Researchers Use Brain Interface to Post to Twitter - nreece
http://newswise.com/articles/view/551395
======
danteembermage
I think they should take that cellphone metaphor one step further. Modern
cellphones allow you to type a sequence of numbers and then using a basic
dictionary look-up to determine which word you intended to type. Since we're
down to nine characters now instead of 26 that's a start. Place the cursor in
the middle let the person choose one of four directions, or maybe put it in
the lower left, let them choose between up and right and put the most popular
letters in the lower left of the grid. Now we're at at most two or four moves
to typing a character. Still only recognizing on and off on the EEG. If we,
through practice, can train the computer to recognize two different EEG
states, now the patients can think "up, up, right" we'd start really cooking.
And ultimately if it could recognize ten states, then the brain-locked could
probably type a character a second, which would not be bad at all. At that
point you're fast enough to chat and no-one would know the difference.

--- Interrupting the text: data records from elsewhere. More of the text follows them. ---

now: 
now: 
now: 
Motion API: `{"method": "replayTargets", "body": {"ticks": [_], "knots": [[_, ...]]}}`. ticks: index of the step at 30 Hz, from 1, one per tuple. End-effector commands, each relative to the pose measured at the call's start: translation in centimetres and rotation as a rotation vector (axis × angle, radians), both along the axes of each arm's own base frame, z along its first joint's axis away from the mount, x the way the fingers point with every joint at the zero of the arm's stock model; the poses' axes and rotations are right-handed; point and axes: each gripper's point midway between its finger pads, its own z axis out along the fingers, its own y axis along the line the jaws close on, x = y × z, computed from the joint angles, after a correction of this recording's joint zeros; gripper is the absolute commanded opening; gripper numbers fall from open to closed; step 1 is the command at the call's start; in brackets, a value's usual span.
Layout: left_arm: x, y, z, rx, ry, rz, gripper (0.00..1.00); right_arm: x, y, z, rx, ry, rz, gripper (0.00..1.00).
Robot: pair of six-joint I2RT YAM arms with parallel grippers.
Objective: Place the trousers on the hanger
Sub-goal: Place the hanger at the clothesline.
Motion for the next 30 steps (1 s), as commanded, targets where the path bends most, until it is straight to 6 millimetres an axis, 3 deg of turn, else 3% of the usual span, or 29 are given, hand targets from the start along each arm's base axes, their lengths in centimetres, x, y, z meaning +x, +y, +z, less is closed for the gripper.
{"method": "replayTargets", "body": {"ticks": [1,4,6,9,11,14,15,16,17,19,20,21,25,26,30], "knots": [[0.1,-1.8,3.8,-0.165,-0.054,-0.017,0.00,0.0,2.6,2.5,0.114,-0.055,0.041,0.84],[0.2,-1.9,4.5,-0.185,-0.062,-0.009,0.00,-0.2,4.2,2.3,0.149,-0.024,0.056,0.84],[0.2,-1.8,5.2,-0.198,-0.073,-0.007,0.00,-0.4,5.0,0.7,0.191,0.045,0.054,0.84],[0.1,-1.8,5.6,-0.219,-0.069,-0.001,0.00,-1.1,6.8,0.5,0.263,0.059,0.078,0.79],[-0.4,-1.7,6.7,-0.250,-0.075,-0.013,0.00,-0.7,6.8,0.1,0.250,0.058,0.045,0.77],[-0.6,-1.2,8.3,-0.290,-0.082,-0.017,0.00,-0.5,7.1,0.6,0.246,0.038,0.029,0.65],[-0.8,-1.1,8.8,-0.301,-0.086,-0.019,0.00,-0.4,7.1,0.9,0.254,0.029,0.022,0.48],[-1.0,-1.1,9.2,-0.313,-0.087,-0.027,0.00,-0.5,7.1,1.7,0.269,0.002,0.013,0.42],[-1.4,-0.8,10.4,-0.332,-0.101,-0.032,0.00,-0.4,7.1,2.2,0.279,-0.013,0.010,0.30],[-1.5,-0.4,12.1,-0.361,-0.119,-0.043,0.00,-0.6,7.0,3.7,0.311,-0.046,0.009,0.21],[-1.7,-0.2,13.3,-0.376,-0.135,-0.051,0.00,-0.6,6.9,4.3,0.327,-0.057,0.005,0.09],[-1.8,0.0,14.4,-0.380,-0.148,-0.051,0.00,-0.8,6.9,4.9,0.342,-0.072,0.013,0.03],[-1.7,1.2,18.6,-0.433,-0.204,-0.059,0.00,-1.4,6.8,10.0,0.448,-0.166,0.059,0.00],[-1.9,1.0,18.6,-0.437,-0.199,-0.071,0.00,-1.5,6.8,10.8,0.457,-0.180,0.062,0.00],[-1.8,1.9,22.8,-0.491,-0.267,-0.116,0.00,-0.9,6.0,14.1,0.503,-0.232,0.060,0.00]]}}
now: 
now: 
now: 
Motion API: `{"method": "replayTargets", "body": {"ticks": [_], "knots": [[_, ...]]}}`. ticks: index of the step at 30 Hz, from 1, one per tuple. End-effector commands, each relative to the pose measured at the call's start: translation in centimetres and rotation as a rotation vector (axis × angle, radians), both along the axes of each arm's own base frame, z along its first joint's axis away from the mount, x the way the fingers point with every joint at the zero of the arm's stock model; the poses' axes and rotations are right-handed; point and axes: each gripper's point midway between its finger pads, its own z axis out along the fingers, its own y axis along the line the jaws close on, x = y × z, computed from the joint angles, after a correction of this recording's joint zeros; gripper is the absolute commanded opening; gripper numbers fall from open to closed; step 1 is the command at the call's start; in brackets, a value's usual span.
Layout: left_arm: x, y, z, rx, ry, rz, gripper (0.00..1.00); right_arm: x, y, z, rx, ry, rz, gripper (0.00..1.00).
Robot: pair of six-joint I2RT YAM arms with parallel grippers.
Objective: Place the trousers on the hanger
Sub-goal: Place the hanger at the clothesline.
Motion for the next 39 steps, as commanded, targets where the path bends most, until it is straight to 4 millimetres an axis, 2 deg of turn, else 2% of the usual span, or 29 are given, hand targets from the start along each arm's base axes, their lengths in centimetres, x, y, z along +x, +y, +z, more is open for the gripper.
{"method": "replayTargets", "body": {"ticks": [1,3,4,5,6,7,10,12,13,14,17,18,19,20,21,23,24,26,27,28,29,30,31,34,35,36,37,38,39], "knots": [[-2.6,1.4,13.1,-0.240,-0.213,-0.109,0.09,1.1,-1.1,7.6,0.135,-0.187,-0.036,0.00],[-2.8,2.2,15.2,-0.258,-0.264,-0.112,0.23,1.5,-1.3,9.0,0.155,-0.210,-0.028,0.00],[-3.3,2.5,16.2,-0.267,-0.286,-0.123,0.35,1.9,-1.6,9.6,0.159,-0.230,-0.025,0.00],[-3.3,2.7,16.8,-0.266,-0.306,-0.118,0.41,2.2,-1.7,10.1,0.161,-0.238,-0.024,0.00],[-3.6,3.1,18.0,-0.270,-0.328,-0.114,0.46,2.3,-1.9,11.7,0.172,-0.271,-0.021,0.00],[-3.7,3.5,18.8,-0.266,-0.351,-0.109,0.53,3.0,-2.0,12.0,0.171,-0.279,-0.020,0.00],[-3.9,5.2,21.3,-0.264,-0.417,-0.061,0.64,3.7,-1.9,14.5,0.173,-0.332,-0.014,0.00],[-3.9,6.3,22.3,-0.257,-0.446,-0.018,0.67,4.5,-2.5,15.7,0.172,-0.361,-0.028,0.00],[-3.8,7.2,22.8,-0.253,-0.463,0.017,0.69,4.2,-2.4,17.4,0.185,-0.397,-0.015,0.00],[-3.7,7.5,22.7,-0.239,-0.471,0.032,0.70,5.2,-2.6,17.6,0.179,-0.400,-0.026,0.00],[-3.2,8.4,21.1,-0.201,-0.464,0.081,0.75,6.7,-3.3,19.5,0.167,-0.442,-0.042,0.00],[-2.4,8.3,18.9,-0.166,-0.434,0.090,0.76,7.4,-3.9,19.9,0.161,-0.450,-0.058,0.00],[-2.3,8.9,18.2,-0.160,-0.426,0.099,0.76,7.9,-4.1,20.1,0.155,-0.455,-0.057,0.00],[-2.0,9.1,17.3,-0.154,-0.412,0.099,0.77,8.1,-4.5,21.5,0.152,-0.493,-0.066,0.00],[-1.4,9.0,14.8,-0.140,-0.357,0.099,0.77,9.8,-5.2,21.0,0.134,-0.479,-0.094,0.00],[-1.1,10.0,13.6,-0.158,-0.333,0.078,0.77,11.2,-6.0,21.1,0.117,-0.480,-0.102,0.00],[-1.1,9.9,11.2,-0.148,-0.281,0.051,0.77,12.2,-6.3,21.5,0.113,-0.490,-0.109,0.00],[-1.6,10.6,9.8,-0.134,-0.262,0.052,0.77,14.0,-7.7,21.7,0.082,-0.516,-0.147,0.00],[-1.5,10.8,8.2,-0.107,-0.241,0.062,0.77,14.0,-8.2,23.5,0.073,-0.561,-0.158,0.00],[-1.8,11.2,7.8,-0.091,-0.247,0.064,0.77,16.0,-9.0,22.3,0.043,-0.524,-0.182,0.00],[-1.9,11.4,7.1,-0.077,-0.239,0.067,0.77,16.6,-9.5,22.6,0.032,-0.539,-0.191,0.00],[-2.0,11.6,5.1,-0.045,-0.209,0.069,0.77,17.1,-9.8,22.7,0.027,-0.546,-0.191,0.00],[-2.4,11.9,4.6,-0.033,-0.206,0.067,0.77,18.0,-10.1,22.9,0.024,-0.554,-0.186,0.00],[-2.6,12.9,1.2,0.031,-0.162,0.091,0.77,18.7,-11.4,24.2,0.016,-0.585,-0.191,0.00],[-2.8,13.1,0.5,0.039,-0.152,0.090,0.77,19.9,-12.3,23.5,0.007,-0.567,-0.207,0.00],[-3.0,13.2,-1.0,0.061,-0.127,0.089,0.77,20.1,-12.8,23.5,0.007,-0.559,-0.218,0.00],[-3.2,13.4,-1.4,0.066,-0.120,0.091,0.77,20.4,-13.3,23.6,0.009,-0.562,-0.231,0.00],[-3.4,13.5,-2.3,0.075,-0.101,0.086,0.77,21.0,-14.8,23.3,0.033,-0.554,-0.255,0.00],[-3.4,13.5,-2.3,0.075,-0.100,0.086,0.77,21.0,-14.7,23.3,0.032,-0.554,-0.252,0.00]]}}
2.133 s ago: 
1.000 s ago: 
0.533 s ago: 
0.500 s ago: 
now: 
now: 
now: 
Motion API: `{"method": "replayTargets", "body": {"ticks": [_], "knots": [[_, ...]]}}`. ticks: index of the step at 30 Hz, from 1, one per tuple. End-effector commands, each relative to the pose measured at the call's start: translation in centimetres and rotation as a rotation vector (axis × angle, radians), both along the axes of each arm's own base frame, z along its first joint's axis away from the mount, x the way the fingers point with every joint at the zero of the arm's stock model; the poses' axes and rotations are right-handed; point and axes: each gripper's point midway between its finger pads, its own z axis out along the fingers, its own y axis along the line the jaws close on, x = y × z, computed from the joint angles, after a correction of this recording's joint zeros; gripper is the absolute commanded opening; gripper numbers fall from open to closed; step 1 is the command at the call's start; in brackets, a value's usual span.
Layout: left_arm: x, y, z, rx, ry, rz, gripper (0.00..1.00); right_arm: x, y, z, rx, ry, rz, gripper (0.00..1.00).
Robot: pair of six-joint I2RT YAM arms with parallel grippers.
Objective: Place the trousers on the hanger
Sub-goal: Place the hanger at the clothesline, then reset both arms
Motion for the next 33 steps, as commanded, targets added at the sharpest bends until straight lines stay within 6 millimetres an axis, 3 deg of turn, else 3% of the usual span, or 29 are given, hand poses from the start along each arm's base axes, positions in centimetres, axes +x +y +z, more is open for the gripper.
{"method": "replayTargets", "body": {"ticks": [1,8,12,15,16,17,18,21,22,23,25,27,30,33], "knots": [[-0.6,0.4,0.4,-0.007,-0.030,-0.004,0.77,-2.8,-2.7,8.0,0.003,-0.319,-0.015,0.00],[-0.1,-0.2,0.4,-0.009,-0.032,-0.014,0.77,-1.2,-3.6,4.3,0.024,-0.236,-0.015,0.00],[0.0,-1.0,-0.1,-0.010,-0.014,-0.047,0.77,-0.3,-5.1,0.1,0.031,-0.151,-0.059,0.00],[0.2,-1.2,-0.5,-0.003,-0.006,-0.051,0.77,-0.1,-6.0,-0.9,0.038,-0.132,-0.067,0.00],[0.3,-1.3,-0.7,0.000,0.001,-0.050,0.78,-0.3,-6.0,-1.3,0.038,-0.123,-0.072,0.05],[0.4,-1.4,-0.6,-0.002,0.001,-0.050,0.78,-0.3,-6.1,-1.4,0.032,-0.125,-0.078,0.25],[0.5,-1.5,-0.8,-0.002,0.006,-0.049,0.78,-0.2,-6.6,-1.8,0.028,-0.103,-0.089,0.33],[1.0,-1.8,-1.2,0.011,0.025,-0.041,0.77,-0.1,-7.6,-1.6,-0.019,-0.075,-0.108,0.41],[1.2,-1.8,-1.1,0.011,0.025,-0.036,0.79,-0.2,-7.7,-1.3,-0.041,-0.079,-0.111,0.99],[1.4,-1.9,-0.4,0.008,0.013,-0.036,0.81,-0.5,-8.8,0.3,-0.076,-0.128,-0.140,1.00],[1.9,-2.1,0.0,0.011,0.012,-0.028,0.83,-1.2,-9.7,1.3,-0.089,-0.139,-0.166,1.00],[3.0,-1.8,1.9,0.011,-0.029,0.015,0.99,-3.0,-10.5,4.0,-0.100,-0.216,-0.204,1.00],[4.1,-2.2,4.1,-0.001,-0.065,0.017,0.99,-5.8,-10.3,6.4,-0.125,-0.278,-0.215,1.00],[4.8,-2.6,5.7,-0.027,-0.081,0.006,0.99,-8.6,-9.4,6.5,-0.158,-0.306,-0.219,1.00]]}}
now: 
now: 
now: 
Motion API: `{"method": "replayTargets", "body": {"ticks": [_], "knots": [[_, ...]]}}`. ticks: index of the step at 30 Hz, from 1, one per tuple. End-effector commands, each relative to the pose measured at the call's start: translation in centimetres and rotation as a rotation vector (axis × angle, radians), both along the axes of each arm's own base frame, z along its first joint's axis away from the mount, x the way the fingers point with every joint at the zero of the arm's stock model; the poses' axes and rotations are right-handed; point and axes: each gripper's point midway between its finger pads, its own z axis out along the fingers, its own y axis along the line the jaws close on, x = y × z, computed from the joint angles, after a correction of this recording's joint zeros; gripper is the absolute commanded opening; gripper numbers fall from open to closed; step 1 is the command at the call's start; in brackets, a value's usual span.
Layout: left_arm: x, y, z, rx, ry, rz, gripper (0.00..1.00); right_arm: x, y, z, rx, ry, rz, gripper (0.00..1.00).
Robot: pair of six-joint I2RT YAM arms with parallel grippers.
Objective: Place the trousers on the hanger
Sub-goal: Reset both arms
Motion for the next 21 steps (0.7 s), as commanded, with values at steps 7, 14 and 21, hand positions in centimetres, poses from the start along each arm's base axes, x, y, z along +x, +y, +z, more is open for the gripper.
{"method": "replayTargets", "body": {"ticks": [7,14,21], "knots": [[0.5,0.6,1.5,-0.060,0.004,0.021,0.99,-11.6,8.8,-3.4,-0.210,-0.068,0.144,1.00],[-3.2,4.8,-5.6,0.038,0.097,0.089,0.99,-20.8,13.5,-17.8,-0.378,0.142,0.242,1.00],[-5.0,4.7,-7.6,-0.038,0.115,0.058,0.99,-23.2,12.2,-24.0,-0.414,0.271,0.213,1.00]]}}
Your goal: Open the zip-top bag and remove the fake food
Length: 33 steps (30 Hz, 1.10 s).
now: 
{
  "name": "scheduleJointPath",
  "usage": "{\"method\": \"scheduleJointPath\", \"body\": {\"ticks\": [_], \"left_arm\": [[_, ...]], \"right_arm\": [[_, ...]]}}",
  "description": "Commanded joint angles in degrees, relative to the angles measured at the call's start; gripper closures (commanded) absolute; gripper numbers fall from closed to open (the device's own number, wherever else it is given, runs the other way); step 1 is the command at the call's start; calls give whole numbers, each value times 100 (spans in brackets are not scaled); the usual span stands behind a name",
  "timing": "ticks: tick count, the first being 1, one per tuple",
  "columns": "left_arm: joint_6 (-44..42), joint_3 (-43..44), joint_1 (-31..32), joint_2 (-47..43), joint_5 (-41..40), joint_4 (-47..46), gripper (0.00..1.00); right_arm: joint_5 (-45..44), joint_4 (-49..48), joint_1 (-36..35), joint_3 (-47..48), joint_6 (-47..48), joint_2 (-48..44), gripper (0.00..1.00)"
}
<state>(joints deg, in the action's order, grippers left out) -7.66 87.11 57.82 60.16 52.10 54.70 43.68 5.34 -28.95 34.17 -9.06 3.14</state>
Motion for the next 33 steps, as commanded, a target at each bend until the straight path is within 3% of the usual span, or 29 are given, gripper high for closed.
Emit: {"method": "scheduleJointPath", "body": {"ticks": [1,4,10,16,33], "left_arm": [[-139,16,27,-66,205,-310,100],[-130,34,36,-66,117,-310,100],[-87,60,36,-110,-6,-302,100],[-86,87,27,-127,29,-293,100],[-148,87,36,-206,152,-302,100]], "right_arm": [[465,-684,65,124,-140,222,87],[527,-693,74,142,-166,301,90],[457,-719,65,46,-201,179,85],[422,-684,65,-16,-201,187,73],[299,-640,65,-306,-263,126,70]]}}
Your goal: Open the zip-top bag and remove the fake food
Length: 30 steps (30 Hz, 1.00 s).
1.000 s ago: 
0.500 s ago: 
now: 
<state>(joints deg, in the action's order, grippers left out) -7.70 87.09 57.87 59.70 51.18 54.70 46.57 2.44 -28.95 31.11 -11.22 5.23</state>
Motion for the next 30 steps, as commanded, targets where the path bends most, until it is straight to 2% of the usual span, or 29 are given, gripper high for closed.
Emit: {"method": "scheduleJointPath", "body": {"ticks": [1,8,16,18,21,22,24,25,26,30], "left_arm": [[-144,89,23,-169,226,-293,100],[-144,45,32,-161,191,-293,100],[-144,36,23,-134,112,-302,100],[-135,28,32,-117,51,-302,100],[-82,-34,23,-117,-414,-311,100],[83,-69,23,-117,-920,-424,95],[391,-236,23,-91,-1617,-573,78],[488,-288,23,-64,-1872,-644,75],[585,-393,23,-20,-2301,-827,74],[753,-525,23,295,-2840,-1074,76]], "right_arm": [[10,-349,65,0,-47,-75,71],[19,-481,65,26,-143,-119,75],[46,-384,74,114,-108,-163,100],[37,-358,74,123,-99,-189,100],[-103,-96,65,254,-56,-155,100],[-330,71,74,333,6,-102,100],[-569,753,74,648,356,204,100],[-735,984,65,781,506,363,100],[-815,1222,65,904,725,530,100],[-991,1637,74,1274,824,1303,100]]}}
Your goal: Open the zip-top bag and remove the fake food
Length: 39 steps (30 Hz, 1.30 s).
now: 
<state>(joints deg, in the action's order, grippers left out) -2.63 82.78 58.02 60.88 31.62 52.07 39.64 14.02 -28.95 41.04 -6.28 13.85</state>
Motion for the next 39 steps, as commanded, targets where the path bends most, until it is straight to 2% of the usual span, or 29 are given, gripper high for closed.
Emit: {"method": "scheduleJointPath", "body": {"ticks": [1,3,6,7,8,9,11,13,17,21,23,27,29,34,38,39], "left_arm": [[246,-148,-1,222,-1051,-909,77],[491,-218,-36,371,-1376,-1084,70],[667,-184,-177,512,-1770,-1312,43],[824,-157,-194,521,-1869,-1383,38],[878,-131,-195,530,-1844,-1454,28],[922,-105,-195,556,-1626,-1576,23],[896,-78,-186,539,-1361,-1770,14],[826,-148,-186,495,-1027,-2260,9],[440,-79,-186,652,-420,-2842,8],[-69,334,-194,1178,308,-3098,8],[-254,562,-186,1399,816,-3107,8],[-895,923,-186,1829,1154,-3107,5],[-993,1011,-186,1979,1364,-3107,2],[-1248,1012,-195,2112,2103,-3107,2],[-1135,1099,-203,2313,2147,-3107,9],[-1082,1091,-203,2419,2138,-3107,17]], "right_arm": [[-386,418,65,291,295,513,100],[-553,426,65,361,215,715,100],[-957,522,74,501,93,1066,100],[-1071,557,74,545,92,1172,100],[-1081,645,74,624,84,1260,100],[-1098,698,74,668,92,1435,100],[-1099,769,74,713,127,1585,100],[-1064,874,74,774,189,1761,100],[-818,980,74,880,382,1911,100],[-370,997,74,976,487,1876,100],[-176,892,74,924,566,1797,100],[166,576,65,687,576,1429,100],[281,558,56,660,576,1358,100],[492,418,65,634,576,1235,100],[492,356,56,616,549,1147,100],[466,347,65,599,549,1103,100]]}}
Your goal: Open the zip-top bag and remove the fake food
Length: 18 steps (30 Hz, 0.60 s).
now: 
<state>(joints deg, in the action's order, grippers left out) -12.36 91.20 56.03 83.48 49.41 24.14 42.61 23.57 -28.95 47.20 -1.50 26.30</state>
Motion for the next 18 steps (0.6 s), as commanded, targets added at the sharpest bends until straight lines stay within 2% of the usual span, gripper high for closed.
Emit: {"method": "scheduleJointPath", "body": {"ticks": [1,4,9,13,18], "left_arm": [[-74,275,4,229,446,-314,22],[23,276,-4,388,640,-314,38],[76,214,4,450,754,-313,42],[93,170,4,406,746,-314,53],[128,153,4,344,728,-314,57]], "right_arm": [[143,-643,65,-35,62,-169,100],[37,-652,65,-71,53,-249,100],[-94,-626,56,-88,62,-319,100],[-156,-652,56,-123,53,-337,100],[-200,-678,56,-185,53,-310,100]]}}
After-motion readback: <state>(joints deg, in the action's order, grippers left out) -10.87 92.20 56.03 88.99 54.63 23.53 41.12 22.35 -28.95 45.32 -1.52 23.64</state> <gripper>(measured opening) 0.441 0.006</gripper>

I guess what I'm saying is maybe an open source project doing character
classification using an off the shelf EEG system might not be a bad idea.

------
rudyfink
This article really brought home that adding "Twitter" to a project gets
headlines.

------
patio11
_I’ve seen people do up to eight characters per minute_

17.5 minutes per tweet. Yikes. Hopefully they can improve that with UI tricks
-- prioritize the letters, choose a letter group and then a letter (much
faster than choosing a letter if you have to go through options sequentially),
predict based on what was previously typed, use a dictionary and allow
autoexpansion, etc.

------
javanix
Interesting - I wonder what the limiting factor is for speed? It sounds like
there is a bit of a technique to typing with the system, but I wonder if there
couldn't be a faster way to filter the signal coming off the EEG.